Royalty generation expenses are right on budget and on track for a full year expectation there. We continue to generate strong cash flow. There were two non-cash items in the net income, including a mark-to-market on some warrants that are outstanding, and taxes and others. We continue to generate strong results on a cash flow basis. You also see the 1st full quarter of full Caserones reflected in our revenue line item as a royalty instead of as an investment. On a comparative basis, we continue to show sort of that revenue plus a attributable share of Caserones, all of Caserones is baked into our revenue line for this quarter. We're quite pleased to have Caserones, along with Timok, Bonikro, and Carlin really driving these results from our cornerstone assets.
Caserones with copper at $6.20 a pound right now, we're not going to argue with that either. Just moving forward to the cash flow bridge. We really had tremendous cash flow during the period and, you know, driven by collection of royalties primarily from our December quarter. Some transaction costs related to the credit facility and some deal costs that came out of it. We also had quite a positive impact from stock option exercises for some options that were expiring during the quarter. A very clean, very targeted growth in our cash flow that we're quite pleased with.
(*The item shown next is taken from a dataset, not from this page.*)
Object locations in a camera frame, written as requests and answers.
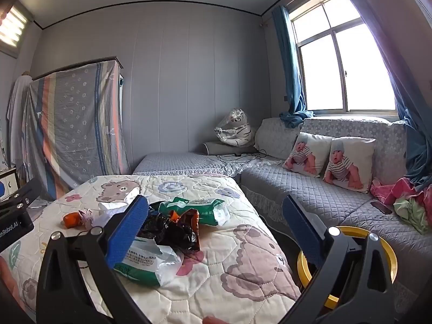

I'm not going to spend a lot more time. It was a fantastic quarter, really driven by our assets.
I'd like to ask Frederick Bell to go ahead and give you an update on the portfolio. Again, invite you all to join us for the conference call on the transaction, in about 45 minutes' time.
Focus of these quarterly presentations when we go, when we go through the financials there. The real focus of our presentation here is on the producing assets, and we touch on a few of the development assets that are really progressing. I think that one thing that often gets underappreciated is that greater portfolio of, call it, 200 royalties at various stages, and we are seeing record investment and record exploration dollars going into those projects by our counterparties around the world. I think for that it doesn't always make the front page of the news, but that is a really important level of optionality that is inherent in our portfolio that I think stands out versus a lot of other companies our size and scale.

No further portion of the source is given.